Estimate devastation area of 1000 sq. km [or] 360 sq miles. Radioactivity lethal over same area for a few days.
Conant then drew a bold line with a steady hand and initialed the file note “JBC.” As an afterthought or at a later time he added: “S-l Executive Committee thinks the above probable. Heavy water is being pushed as hard as it can. [First] 100 kg of D will be available by fall of 1943 before 60 kg of U235 will be ready!”

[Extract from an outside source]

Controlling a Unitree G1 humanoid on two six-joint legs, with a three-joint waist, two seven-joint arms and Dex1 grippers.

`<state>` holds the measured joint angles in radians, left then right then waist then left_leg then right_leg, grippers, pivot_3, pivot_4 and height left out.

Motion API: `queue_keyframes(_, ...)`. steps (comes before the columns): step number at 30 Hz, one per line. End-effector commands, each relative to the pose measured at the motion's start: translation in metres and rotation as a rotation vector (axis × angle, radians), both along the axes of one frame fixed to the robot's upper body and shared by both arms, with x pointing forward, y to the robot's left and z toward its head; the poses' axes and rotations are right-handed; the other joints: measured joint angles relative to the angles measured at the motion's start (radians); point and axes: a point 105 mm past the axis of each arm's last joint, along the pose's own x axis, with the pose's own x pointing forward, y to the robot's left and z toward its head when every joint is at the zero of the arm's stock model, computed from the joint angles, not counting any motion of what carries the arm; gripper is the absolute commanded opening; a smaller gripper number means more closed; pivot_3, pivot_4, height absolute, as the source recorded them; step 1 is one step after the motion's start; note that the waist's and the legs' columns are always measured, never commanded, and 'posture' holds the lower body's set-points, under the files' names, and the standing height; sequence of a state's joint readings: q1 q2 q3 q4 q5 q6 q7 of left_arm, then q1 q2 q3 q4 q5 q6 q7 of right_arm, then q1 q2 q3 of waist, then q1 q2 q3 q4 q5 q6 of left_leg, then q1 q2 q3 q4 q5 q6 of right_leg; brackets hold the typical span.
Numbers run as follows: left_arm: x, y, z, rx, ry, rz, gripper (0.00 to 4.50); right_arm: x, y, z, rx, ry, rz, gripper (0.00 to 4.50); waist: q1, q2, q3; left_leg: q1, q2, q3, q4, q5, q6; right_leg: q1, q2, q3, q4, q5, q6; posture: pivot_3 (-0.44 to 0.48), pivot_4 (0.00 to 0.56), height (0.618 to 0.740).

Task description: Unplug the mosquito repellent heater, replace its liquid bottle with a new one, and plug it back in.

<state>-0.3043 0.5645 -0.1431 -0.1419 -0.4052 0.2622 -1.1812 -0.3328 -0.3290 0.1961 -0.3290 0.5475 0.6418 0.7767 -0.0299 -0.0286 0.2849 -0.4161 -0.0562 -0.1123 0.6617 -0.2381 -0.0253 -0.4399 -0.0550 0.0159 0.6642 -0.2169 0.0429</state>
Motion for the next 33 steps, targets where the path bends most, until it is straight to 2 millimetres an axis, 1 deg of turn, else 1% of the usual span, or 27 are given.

A formal status report went off immediately from the Executive Committee to Bush. It predicted enough fissionable material for a test in eighteen months—by March 1944. It estimated that a 30-kilogram bomb of U235 “should have a destructive effect equivalent to the explosion of over 100,000 tons of TNT,” much more than the mere 2,000 tons estimated earlier. And it dramatically announced the Super:
If this [U235] unit is used to detonate a surrounding mass of 400 kg of liquid deuterium, the destructiveness should be equivalent to that of more than 10,000,000 tons of TNT. This should devastate an area of more than 100 square miles.
The committee—Briggs, Compton, Lawrence, Urey, Eger Murphree and Conant—concluded by judging the bomb project important beyond all previous estimates: “We have become convinced that success in this program before the enemy can succeed is necessary for victory. We also believe that success of this program will win the war if it has not previously been terminated.”